The data structure is a hierarchy of triangulations. The triangulation at the lowest level is the original triangulation where operations and point location are to be performed. Then at each succeeding level, the data structure stores a triangulation of a small random sample of the vertices of the triangulation at the preceding level.
Point location is done through a top-down nearest neighbor query. The nearest neighbor query is first performed naively in the top level triangulation. Then, at each following level, the nearest neighbor at that level is found through a linear walk performed from the nearest neighbor found at the preceding level.
Because the number of vertices in each triangulation is only a small fraction of the number of vertices of the preceding triangulation the data structure remains small and achieves fast point location queries on real data. As proved in [Dev98], this structure has an optimal behavior when it is built for Delaunay triangulations. However it can be used as well for other triangulations. The class Triangulation_hierarchy_2<Tr> is templated by a parameter which is to be instantiated by anyone of the Cgal triangulation classes.
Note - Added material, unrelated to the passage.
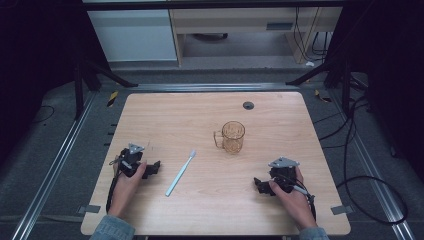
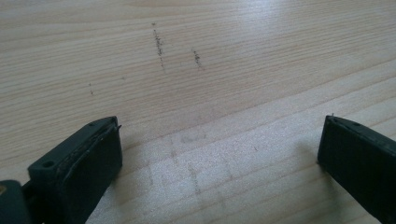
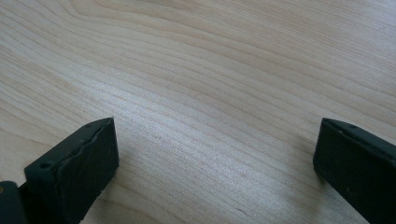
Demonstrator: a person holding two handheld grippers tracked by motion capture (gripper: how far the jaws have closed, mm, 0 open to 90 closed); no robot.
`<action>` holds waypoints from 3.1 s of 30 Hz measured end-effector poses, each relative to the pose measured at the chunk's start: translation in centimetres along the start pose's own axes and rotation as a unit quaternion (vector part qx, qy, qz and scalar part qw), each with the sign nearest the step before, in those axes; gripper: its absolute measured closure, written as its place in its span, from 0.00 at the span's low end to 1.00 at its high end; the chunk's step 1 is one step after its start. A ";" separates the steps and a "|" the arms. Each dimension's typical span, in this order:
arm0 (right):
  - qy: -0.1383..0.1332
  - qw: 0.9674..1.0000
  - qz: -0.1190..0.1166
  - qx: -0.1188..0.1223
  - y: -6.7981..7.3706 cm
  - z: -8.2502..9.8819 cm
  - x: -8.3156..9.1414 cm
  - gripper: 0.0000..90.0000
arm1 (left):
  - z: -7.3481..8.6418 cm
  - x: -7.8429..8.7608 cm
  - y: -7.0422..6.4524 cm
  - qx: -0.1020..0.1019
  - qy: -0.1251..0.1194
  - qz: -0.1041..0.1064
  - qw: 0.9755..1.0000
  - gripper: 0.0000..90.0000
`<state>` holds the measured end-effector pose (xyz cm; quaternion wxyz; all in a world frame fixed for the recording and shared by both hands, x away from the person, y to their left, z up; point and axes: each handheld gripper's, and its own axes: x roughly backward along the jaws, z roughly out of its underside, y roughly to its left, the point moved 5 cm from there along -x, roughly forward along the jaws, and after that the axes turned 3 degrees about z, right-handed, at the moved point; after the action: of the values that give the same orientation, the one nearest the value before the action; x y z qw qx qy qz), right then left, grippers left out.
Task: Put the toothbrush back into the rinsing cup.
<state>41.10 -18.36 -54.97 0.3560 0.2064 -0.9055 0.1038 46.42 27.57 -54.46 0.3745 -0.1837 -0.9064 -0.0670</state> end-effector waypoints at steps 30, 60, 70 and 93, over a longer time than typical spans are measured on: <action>-0.001 1.000 -0.002 0.006 0.0 0.0 0.0 0.00 | -3.2 3.9 -3.9 -0.098 0.062 0.007 0.993 0.03; 0.001 1.000 0.008 -0.007 -0.3 -0.1 -0.1 0.00 | -6.5 5.4 -8.8 -0.200 0.175 0.064 0.962 0.06; 0.001 1.000 0.014 -0.012 -0.3 -0.1 -0.2 0.00 | -7.3 4.3 -9.2 -0.204 0.216 0.069 0.952 0.05; 0.001 1.000 0.022 -0.019 -0.4 -0.3 -0.3 0.00 | -10.3 3.1 -10.3 -0.172 0.259 0.063 0.948 0.09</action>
<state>41.63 -18.51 -54.97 0.3585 0.1800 -0.9111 0.0945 47.22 16.30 -44.80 0.5629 -0.2782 -0.7392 -0.2437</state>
The class Triangulation_hierarchy_2<Tr> offers exactly the same functionalities as the triangulation Tr does. Location queries are overloaded to benefit from the data structure. Modifiers (insertion, removal) are overloaded to take care of updating the data structure.
Be careful that I/O operations are not overloaded. Writing a Triangulation_hierarchy_2<Tr> into a file writes only the lowest level triangulation and drop the hierarchy and reading it from a file results in a triangulation whose efficiency will be that of an ordinary triangulation.